ASSIGNMENT - All of the data must be returned exactly as given.
(DATA BELOW)
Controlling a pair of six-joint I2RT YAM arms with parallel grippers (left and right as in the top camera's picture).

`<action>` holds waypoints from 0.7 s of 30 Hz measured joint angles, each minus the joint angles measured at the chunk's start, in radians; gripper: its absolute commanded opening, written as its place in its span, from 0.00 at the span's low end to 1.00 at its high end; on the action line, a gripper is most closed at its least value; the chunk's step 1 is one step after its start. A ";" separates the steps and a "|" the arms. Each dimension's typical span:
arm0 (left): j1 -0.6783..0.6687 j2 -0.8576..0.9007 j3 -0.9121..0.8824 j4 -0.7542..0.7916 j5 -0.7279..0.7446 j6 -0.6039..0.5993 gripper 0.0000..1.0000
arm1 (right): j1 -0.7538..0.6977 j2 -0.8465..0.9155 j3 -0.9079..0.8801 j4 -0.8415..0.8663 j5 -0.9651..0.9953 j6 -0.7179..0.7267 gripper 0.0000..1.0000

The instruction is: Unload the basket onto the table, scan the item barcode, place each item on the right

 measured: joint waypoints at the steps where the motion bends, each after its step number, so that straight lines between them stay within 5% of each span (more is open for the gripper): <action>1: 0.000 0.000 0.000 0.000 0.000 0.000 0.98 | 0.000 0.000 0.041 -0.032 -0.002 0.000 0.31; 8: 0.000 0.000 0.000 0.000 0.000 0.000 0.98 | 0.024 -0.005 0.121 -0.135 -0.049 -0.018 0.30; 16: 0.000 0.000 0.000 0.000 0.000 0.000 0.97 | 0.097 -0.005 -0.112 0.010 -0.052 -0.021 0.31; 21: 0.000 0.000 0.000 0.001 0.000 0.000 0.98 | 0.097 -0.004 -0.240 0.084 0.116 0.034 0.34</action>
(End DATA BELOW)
TASK OUTPUT -
Controlling a pair of six-joint I2RT YAM arms with parallel grippers (left and right as in the top camera's picture).

`<action>` holds waypoints from 0.7 s of 30 Hz measured joint angles, each minus the joint angles measured at the chunk's start, in radians; gripper: its absolute commanded opening, written as its place in its span, from 0.00 at the span's low end to 1.00 at its high end; on the action line, a gripper is most closed at its least value; the chunk's step 1 is one step after its start. A ";" separates the steps and a "|" the arms. Each dimension's typical span:
arm0 (left): j1 -0.6783..0.6687 j2 -0.8576..0.9007 j3 -0.9121..0.8824 j4 -0.7542..0.7916 j5 -0.7279..0.7446 j6 -0.6039..0.5993 gripper 0.0000..1.0000
arm1 (right): j1 -0.7538..0.6977 j2 -0.8465..0.9155 j3 -0.9079..0.8801 j4 -0.8415..0.8663 j5 -0.9651..0.9953 j6 -0.7179..0.7267 gripper 0.0000..1.0000

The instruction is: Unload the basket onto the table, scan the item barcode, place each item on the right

 measured: joint waypoints at the steps where the motion bends, each after its step number, so that straight lines between them stay within 5% of each span (more is open for the gripper): <action>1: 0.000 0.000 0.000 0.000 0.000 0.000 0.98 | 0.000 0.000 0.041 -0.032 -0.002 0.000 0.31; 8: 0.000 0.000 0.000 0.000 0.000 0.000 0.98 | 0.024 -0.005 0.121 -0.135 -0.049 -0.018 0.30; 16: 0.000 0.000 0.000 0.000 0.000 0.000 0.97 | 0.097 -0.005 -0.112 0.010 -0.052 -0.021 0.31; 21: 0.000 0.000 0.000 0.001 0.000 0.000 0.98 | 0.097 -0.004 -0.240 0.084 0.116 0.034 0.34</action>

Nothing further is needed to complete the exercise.